→ **WHAT IS BEING ASKED**: In the listing below, the lines starting at the line with "(481, 99): 5.40" and ending at the line with "toward the top." are to be output verbatim. Images stay out of the copy.

→ **DATA FOR THE TASK**:
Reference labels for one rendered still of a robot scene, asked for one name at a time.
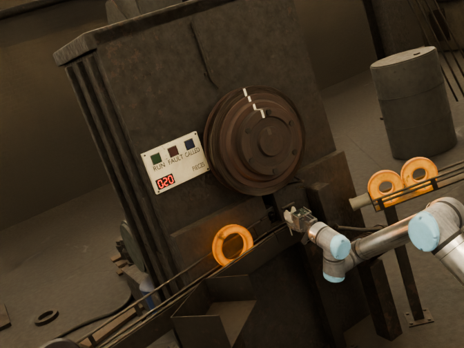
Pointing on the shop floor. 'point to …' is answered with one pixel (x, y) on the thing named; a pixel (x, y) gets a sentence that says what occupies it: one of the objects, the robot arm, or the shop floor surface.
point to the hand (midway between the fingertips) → (286, 215)
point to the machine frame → (103, 47)
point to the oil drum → (414, 103)
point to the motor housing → (379, 294)
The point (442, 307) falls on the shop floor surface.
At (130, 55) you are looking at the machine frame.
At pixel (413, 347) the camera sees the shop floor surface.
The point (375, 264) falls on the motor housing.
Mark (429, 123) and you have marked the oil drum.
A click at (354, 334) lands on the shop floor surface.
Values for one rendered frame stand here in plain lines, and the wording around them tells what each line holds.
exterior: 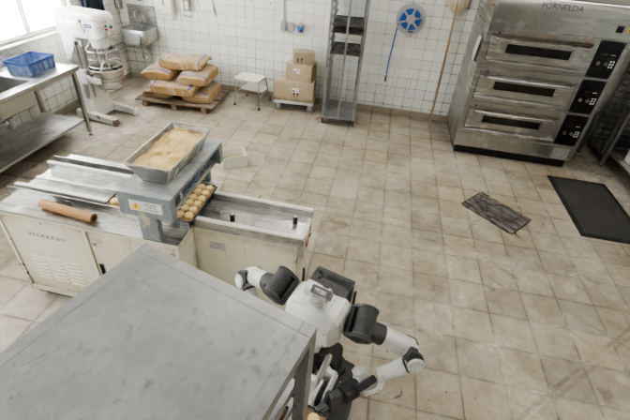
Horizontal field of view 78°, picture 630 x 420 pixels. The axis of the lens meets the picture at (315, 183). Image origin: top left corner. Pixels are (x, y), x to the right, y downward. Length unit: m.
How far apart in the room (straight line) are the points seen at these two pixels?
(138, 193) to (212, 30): 4.64
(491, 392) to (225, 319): 2.50
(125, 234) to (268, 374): 1.98
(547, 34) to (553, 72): 0.46
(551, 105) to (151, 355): 5.22
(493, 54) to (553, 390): 3.50
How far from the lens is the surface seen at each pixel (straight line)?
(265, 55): 6.49
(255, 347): 0.83
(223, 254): 2.67
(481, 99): 5.40
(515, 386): 3.26
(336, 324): 1.76
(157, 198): 2.31
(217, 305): 0.89
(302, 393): 1.03
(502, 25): 5.18
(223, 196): 2.76
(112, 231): 2.71
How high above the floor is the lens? 2.51
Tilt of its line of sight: 34 degrees down
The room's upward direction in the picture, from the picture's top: 5 degrees clockwise
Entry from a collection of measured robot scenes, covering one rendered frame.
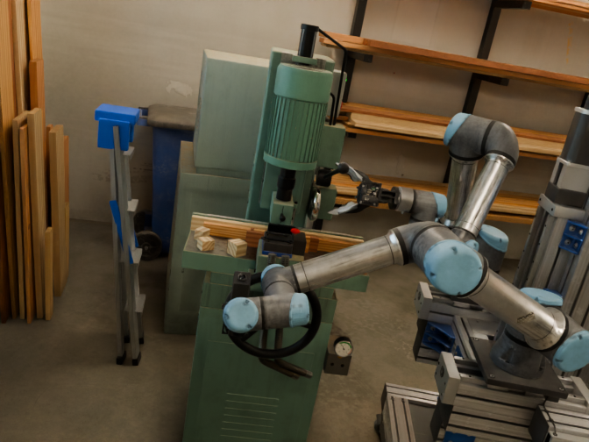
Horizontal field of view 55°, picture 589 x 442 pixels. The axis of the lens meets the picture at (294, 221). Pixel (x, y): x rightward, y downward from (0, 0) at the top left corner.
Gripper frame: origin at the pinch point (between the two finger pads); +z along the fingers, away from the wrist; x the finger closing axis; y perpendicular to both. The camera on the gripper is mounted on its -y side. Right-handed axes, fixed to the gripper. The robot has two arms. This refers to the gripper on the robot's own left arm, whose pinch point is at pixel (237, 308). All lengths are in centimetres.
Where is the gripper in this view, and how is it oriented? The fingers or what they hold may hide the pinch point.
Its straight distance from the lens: 159.7
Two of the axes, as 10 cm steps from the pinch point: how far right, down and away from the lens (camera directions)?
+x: 9.8, 1.5, 1.0
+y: -1.3, 9.8, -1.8
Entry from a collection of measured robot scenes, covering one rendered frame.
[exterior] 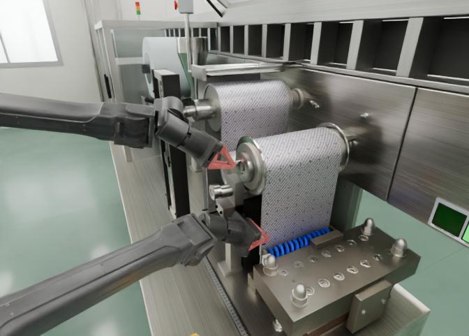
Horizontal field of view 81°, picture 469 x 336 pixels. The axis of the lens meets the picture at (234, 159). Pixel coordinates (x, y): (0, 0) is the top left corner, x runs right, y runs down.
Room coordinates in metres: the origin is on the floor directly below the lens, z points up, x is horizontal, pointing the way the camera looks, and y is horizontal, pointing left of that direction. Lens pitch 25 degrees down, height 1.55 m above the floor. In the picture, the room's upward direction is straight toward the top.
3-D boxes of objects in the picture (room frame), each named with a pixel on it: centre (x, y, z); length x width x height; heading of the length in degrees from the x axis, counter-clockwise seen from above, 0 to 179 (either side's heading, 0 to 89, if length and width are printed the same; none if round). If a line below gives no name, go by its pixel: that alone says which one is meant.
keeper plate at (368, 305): (0.45, -0.32, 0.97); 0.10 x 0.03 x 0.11; 116
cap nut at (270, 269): (0.49, -0.09, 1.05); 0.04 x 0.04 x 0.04
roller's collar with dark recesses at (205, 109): (0.83, 0.09, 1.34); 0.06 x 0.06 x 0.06; 26
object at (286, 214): (0.61, -0.17, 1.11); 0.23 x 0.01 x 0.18; 116
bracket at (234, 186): (0.63, 0.02, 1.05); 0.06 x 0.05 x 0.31; 116
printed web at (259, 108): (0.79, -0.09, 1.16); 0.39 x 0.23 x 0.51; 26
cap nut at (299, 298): (0.41, -0.14, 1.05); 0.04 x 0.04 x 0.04
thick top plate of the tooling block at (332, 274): (0.52, -0.26, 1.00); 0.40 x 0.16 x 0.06; 116
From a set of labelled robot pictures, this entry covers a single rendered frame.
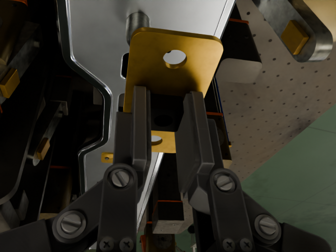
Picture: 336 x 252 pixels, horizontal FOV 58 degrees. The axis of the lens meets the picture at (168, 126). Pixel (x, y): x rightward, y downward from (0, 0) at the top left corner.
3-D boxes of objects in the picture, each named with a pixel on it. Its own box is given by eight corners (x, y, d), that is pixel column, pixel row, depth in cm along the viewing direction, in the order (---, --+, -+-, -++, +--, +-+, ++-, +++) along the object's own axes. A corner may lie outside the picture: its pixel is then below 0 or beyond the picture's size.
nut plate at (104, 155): (141, 154, 66) (141, 159, 65) (139, 163, 68) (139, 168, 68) (101, 152, 64) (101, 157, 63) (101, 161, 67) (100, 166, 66)
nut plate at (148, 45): (181, 149, 19) (182, 166, 18) (119, 146, 18) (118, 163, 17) (226, 36, 12) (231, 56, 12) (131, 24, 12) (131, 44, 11)
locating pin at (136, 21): (148, 28, 42) (149, 59, 38) (125, 25, 42) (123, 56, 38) (152, 7, 40) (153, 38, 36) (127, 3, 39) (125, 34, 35)
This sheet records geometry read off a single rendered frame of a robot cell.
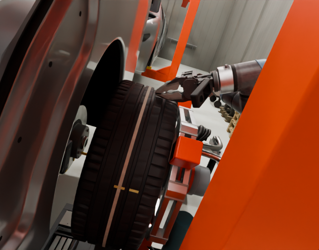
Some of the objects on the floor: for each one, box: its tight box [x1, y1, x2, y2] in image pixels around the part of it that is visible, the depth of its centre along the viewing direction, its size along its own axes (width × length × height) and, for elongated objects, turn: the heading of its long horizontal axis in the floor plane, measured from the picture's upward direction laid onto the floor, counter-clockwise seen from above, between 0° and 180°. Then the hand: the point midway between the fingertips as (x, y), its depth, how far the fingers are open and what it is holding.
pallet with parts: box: [218, 104, 235, 123], centre depth 540 cm, size 80×118×41 cm
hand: (158, 93), depth 77 cm, fingers closed
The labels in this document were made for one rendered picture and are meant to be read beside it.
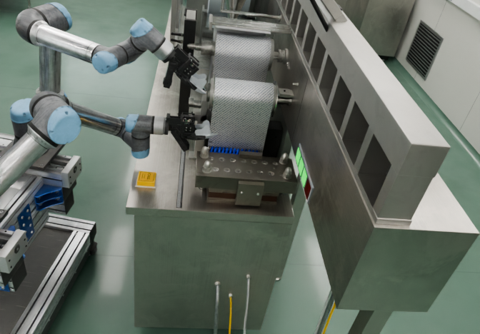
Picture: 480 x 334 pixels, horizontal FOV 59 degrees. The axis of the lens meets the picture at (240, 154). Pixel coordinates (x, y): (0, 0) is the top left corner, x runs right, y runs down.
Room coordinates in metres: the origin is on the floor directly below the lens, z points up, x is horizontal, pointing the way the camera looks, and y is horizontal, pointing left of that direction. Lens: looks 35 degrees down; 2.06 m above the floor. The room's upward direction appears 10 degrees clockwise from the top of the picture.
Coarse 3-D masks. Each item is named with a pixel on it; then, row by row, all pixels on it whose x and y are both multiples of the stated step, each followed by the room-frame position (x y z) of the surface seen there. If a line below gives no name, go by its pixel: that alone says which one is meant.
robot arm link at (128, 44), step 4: (128, 40) 1.46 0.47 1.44; (116, 44) 1.43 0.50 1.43; (120, 44) 1.42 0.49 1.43; (124, 44) 1.43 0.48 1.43; (128, 44) 1.44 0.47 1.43; (132, 44) 1.44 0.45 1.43; (124, 48) 1.41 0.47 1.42; (128, 48) 1.43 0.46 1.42; (132, 48) 1.44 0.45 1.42; (136, 48) 1.44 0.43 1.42; (128, 52) 1.41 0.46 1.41; (132, 52) 1.43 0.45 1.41; (136, 52) 1.45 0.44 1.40; (140, 52) 1.45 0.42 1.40; (132, 56) 1.43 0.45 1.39; (136, 56) 1.46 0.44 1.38; (128, 60) 1.41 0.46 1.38; (132, 60) 1.44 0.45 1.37
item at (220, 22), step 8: (216, 16) 1.83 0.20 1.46; (216, 24) 1.76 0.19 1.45; (224, 24) 1.77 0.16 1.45; (232, 24) 1.77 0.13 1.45; (240, 24) 1.81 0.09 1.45; (248, 24) 1.82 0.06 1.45; (256, 24) 1.82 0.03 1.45; (264, 24) 1.86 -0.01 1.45; (272, 24) 1.87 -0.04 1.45; (280, 24) 1.88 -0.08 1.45; (256, 32) 1.78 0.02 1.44; (264, 32) 1.80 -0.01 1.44; (280, 32) 1.80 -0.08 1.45; (288, 32) 1.81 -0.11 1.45
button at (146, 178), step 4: (140, 172) 1.35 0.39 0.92; (144, 172) 1.35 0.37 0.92; (148, 172) 1.36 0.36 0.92; (152, 172) 1.36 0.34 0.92; (140, 176) 1.32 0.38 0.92; (144, 176) 1.33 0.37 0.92; (148, 176) 1.33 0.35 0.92; (152, 176) 1.34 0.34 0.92; (140, 180) 1.30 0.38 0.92; (144, 180) 1.31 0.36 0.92; (148, 180) 1.31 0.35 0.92; (152, 180) 1.31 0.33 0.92; (140, 184) 1.29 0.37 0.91; (144, 184) 1.29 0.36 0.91; (148, 184) 1.30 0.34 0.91; (152, 184) 1.30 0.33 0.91
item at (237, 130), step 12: (216, 120) 1.47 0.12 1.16; (228, 120) 1.48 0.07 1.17; (240, 120) 1.48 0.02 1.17; (252, 120) 1.49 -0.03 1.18; (264, 120) 1.50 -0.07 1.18; (216, 132) 1.47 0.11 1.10; (228, 132) 1.48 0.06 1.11; (240, 132) 1.48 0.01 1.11; (252, 132) 1.49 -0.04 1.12; (264, 132) 1.50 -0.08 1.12; (216, 144) 1.47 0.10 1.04; (228, 144) 1.48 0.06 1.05; (240, 144) 1.49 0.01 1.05; (252, 144) 1.49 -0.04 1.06
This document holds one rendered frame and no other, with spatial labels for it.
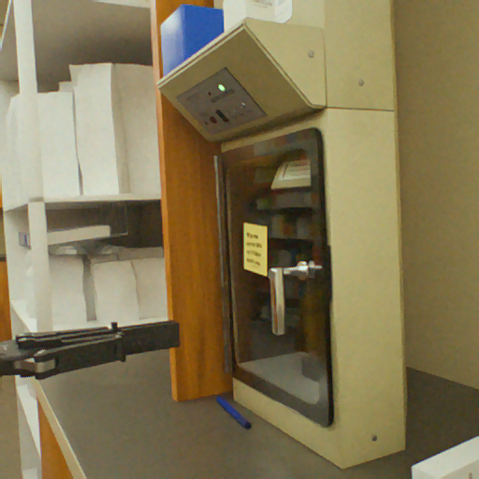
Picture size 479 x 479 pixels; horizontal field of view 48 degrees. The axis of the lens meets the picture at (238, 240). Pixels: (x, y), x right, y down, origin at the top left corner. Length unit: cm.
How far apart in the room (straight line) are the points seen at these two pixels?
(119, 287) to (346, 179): 130
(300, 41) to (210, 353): 60
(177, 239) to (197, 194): 9
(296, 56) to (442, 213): 56
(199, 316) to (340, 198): 42
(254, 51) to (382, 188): 25
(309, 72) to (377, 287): 30
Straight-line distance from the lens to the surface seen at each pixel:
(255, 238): 85
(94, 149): 191
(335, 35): 75
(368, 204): 74
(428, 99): 119
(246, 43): 70
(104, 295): 191
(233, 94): 80
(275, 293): 72
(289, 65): 70
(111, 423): 99
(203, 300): 103
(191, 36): 88
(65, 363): 59
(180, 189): 100
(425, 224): 119
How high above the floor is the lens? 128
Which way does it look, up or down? 3 degrees down
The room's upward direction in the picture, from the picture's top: 3 degrees counter-clockwise

→ **SOLUTION TO THIS EXERCISE**:
(481, 99): 5.40
(515, 386): 3.26
(336, 324): 1.76
(157, 198): 2.31
(217, 305): 0.89
(302, 393): 1.03
(502, 25): 5.18
(223, 196): 2.76
(112, 231): 2.71
How high above the floor is the lens? 2.51
Tilt of its line of sight: 34 degrees down
The room's upward direction in the picture, from the picture's top: 5 degrees clockwise
Entry from a collection of measured robot scenes, covering one rendered frame.
Horizontal field of view 55°, picture 589 x 442 pixels. The axis of the lens meets the picture at (294, 221). Pixel (x, y): x rightward, y downward from (0, 0) at the top left corner.
Gripper frame: origin at the pinch point (between the two finger pads); +z along the fingers, away from the wrist; x the finger closing axis; y perpendicular to both. The camera on the gripper is mounted on its -y side. Right-handed axes, fixed to the gripper. The robot has two arms. This refers to the gripper on the robot's own left arm, whose pinch point is at pixel (237, 308). All lengths are in centimetres.
Where is the gripper in this view, and how is it oriented? The fingers or what they hold may hide the pinch point.
Its straight distance from the lens: 159.7
Two of the axes, as 10 cm steps from the pinch point: how far right, down and away from the lens (camera directions)?
+x: 9.8, 1.5, 1.0
+y: -1.3, 9.8, -1.8
Entry from a collection of measured robot scenes, covering one rendered frame.
[exterior] 
Horizontal field of view 81°, picture 469 x 336 pixels. The axis of the lens meets the picture at (234, 159). Pixel coordinates (x, y): (0, 0) is the top left corner, x runs right, y runs down.
Room coordinates in metres: the origin is on the floor directly below the lens, z points up, x is horizontal, pointing the way the camera looks, and y is horizontal, pointing left of that direction. Lens pitch 25 degrees down, height 1.55 m above the floor. In the picture, the room's upward direction is straight toward the top.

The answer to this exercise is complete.